Retype the whole listing verbatim and keep the pictures out of it.

*** Opening Given material ***

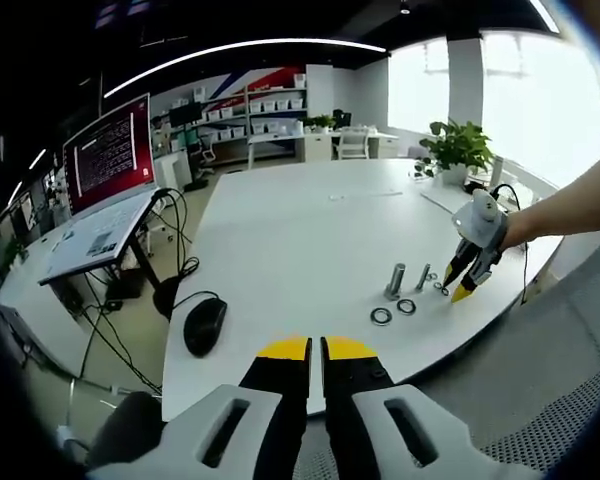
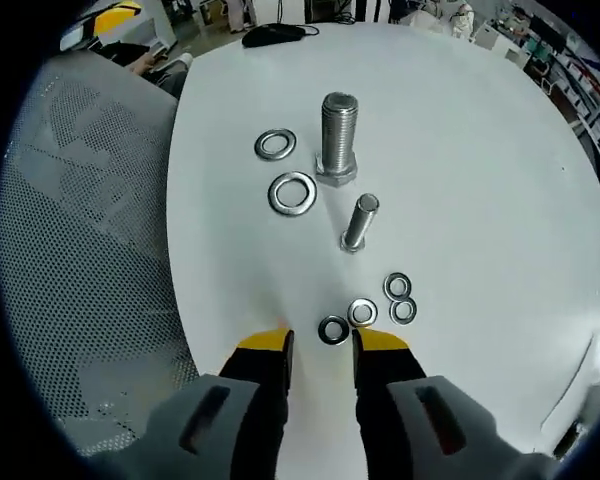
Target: Place the washer onto the threaded stud by aligning its center hole with the stud, sliding it down to the base, and recovering from edge contact or off-axis alignment until the washer reaches the visible bottom stop.
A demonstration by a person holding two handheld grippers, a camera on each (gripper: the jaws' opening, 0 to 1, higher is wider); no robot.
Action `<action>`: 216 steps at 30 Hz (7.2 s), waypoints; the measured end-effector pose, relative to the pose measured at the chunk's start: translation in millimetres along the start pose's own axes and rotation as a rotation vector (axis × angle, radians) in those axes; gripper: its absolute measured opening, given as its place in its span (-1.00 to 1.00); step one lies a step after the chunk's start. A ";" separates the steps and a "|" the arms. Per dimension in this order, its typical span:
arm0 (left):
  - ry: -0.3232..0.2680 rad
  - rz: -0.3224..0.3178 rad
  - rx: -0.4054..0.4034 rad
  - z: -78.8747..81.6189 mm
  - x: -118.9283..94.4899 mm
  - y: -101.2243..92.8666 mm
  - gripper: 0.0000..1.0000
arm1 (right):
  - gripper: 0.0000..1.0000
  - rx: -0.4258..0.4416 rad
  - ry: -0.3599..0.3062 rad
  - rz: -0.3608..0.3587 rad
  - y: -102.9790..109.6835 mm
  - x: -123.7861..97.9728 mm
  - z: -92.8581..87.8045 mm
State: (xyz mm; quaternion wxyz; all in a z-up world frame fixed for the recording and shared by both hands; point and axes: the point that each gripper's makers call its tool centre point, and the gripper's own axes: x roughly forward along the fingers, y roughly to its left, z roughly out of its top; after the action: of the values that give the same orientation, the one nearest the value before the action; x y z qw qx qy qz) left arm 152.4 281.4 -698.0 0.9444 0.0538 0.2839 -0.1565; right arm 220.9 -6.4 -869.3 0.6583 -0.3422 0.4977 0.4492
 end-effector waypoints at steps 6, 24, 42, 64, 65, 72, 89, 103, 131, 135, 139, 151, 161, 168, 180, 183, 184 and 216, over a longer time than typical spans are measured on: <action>-0.004 0.004 -0.002 0.5 -0.3 0.5 -0.98 | -0.52 -0.009 0.011 0.004 0.4 -1.1 0.0; -0.007 0.010 -0.006 0.9 -0.5 2.3 -0.99 | -0.71 -0.038 -0.002 -0.013 1.2 -0.5 1.0; -0.010 0.016 -0.011 1.1 -0.5 3.8 -0.99 | -0.72 -0.015 0.016 0.004 4.6 -6.3 0.4; -0.018 0.018 -0.015 2.5 -0.1 3.8 -0.99 | -0.72 0.056 -0.061 0.011 0.3 -48.3 32.0; -0.018 0.018 -0.015 2.5 0.0 3.8 -0.99 | -0.72 0.052 -0.066 0.009 0.3 -49.2 34.7; -0.020 0.020 -0.020 3.0 -0.2 4.0 -1.00 | -0.72 0.029 -0.104 -0.032 -4.9 -51.5 52.9; -0.028 0.025 -0.034 4.1 0.1 6.4 -1.00 | -0.72 0.018 -0.147 -0.092 -18.8 -50.5 71.7; -0.028 0.030 -0.042 4.3 0.0 7.3 -1.00 | -0.72 -0.004 -0.110 -0.072 -20.8 -43.1 72.0; -0.034 0.045 -0.060 5.2 0.0 11.3 -1.00 | -0.72 -0.023 -0.043 -0.043 -20.0 -8.4 63.2; -0.036 0.051 -0.067 5.5 -0.1 12.8 -1.00 | -0.72 -0.019 -0.032 -0.037 -21.4 -1.6 61.5; -0.033 0.052 -0.069 5.0 0.3 13.4 -1.00 | -0.72 -0.015 -0.025 -0.033 -20.8 4.0 60.1; -0.035 0.055 -0.065 5.2 0.0 13.2 -1.00 | -0.50 -0.075 -0.030 -0.043 -17.0 12.5 57.4; -0.039 0.054 -0.067 5.6 -0.2 12.8 -1.00 | -0.36 -0.049 -0.052 -0.064 -20.5 3.5 48.5; -0.043 0.051 -0.067 6.0 -0.1 12.6 -1.00 | -0.38 -0.018 -0.050 -0.060 -22.0 -1.4 36.9; -0.044 0.048 -0.068 6.1 -0.8 11.9 -1.00 | -0.40 0.012 -0.037 -0.045 -20.5 -3.1 24.8; -0.044 0.047 -0.068 5.9 -0.8 11.9 -1.00 | -0.40 0.016 -0.036 -0.038 -19.8 -3.1 22.3; -0.043 0.047 -0.068 5.8 -0.8 11.9 -1.00 | -0.40 0.018 -0.031 -0.034 -18.9 -3.0 20.4; -0.049 0.049 -0.070 6.9 -1.4 12.0 -1.00 | -0.60 0.026 0.013 -0.011 -22.9 2.4 10.8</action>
State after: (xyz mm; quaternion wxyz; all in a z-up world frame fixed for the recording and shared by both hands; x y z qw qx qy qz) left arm 158.8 291.8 -691.4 0.9559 0.0236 0.2647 -0.1248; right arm 246.2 -4.4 -868.7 0.6618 -0.3392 0.5057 0.4372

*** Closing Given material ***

Problem solution>
Target: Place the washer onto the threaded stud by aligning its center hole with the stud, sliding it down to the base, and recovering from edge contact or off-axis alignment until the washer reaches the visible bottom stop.
A demonstration by a person holding two handheld grippers, a camera on each (gripper: the jaws' opening, 0 to 1, higher is wider); no robot.
Action `<action>`: 216 steps at 30 Hz (7.2 s), waypoints; the measured end-effector pose, relative to the pose measured at the chunk's start: translation in millimetres along the start pose's own axes and rotation as a rotation vector (axis × angle, radians) in those axes; gripper: its absolute measured opening, given as its place in its span (-1.00 to 1.00); step one lies a step after the chunk's start. A ";" separates the steps and a "|" the arms. Per dimension in this order, its typical span:
arm0 (left):
  - ry: -0.3232..0.2680 rad
  - rz: -0.3224..0.3178 rad
  - rx: -0.4054..0.4034 rad
  - z: -78.8747..81.6189 mm
  - x: -118.9283..94.4899 mm
  - y: -101.2243..92.8666 mm
  - gripper: 0.0000..1.0000
arm1 (right):
  - gripper: 0.0000..1.0000
  - rx: -0.4258..0.4416 rad
  - ry: -0.3599..0.3062 rad
  - rz: -0.3608..0.3587 rad
  - y: -102.9790..109.6835 mm
  - x: -123.7861..97.9728 mm
  - z: -92.8581..87.8045 mm
State: (xyz mm; quaternion wxyz; all in a z-up world frame fixed for the recording and shared by both hands; point and axes: the point that each gripper's makers call its tool centre point, and the gripper's own axes: x roughly forward along the fingers, y roughly to its left, z roughly out of its top; after the action: of the values that give the same orientation, the one nearest the value before the action; x y z qw qx qy qz) left arm 152.4 281.4 -698.0 0.9444 0.0538 0.2839 -0.1565; right arm 220.9 -6.4 -869.3 0.6583 -0.3422 0.4977 0.4492
 end-effector waypoints at steps 6, 24, 42, 64, 65, 72, 89, 103, 131, 135, 139, 151, 161, 168, 180, 183, 184 and 216, over a longer time than typical spans are measured on: <action>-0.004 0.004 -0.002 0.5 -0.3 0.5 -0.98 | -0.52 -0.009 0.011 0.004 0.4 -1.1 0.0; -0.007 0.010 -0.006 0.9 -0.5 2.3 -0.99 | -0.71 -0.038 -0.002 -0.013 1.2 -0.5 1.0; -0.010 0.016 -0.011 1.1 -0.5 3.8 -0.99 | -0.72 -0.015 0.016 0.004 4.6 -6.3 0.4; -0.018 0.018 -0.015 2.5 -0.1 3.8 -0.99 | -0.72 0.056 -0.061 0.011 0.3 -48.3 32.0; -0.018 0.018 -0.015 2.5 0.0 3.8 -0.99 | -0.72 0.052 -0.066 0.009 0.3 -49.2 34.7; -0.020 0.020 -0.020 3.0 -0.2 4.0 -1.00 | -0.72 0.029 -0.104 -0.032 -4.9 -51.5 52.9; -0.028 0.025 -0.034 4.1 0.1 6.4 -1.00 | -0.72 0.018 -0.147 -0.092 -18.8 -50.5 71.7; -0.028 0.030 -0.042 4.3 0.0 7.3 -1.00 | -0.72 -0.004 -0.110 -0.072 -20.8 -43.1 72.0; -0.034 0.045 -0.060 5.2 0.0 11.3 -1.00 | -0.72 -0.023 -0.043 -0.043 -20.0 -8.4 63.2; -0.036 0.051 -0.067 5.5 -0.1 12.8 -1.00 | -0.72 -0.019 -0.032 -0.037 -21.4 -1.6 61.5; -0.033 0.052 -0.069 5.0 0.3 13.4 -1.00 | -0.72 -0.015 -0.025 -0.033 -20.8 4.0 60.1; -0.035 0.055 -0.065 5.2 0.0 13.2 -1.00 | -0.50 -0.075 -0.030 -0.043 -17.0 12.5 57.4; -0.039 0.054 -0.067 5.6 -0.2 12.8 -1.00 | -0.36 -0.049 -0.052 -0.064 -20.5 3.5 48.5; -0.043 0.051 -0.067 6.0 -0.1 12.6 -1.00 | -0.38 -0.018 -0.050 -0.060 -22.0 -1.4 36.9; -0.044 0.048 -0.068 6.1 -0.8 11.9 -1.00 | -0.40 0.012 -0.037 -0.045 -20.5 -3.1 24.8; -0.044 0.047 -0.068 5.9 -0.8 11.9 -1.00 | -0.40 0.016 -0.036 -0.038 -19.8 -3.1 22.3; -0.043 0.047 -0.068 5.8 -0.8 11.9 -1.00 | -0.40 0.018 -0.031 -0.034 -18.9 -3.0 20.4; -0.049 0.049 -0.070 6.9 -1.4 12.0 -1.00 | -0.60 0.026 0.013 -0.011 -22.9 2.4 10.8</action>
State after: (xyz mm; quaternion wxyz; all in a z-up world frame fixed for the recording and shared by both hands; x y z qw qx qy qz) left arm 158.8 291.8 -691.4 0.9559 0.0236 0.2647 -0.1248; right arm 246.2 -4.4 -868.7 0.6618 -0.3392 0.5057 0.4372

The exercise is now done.